• Task prompt:
The output is the lines below from the one with "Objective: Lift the" through the one with "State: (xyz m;", both included, printed exactly and with no other line.

• Data extract:
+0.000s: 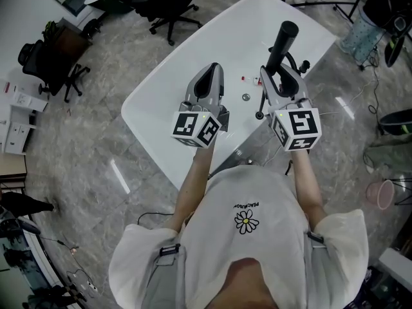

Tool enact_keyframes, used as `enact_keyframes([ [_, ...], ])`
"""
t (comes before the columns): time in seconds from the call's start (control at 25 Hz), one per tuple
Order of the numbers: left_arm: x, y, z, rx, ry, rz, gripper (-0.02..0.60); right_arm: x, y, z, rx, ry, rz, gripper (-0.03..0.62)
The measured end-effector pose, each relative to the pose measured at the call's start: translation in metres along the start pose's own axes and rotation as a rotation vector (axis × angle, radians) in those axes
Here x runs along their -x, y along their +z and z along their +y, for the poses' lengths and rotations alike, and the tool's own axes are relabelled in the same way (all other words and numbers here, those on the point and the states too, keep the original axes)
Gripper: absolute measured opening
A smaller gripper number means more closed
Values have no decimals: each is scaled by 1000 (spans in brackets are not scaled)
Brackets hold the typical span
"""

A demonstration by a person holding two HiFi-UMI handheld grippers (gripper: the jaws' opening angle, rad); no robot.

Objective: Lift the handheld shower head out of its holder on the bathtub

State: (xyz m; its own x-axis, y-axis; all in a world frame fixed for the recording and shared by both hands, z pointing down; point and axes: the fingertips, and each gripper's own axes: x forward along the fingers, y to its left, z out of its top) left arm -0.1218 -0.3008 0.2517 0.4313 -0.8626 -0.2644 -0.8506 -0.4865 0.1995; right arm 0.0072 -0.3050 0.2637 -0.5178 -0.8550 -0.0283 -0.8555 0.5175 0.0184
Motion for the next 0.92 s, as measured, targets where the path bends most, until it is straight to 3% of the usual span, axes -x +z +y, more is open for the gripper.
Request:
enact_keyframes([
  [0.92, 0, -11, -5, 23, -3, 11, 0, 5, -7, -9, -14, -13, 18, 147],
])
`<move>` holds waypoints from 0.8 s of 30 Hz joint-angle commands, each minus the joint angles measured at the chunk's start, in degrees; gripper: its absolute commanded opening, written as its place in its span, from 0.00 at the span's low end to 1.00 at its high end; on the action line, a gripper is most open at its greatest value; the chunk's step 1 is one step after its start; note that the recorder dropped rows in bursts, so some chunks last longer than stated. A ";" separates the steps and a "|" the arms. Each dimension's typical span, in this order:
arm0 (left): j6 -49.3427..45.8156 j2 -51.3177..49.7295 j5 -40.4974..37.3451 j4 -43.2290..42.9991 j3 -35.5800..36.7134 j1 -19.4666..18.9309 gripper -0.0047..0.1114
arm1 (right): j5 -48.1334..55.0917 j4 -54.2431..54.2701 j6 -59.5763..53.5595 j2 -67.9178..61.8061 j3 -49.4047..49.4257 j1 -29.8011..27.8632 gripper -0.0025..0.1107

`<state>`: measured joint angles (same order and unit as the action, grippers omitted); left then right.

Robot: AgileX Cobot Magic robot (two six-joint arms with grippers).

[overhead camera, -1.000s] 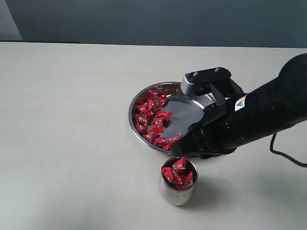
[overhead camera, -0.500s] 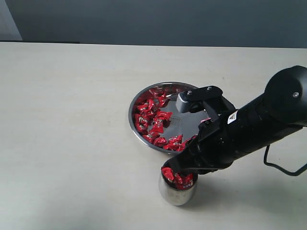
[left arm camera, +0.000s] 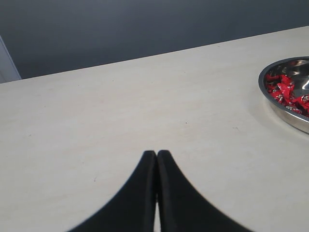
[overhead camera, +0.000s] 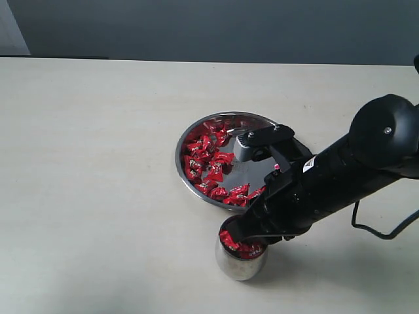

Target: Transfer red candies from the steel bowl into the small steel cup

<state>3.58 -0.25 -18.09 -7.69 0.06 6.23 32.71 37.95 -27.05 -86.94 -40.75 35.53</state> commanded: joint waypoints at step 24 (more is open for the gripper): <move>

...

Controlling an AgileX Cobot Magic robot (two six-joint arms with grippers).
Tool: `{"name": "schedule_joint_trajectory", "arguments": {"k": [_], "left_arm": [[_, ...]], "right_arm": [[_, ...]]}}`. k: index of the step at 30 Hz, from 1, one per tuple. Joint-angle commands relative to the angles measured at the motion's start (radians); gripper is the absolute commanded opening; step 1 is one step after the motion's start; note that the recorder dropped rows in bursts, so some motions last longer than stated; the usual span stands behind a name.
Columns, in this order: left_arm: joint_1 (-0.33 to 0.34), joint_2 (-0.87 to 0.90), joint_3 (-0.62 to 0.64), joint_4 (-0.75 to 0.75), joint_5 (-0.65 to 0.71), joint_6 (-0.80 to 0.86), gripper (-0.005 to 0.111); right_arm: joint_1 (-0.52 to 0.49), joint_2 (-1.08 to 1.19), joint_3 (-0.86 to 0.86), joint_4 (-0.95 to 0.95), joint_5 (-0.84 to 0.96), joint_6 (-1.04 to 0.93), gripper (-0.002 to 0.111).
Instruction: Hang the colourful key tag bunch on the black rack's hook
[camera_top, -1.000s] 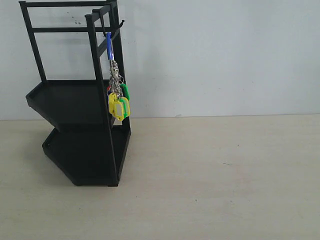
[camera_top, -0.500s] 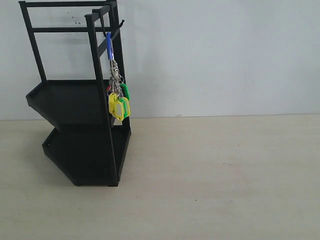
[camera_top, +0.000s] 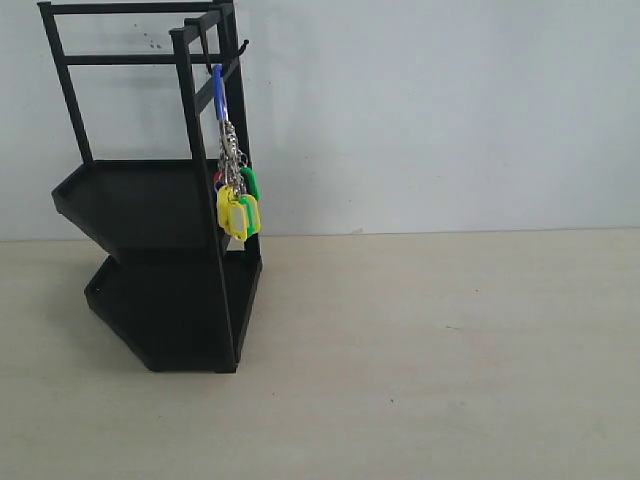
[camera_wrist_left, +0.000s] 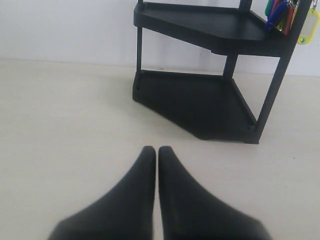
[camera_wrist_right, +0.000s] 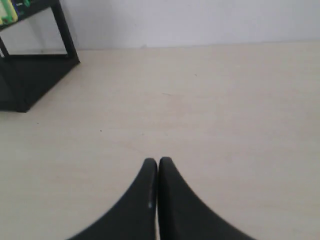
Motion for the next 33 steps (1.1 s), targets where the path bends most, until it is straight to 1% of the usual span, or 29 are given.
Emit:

• Task result:
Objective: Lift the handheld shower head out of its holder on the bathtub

State: (xyz m; its own x-axis, y-axis; all in a world frame fixed for the recording and shared by both hands, z pointing down; point and axes: the fingertips, and each gripper's own axes: x forward along the fingers, y to its left, z out of its top) left arm -0.1218 -0.3008 0.2517 0.4313 -0.8626 -0.2644 -0.8506 -0.4865 0.1995; right arm 0.0072 -0.3050 0.2637 -0.5178 -0.8550 -0.0283 -0.8555 0.5175 0.0184

At this point, the answer is complete.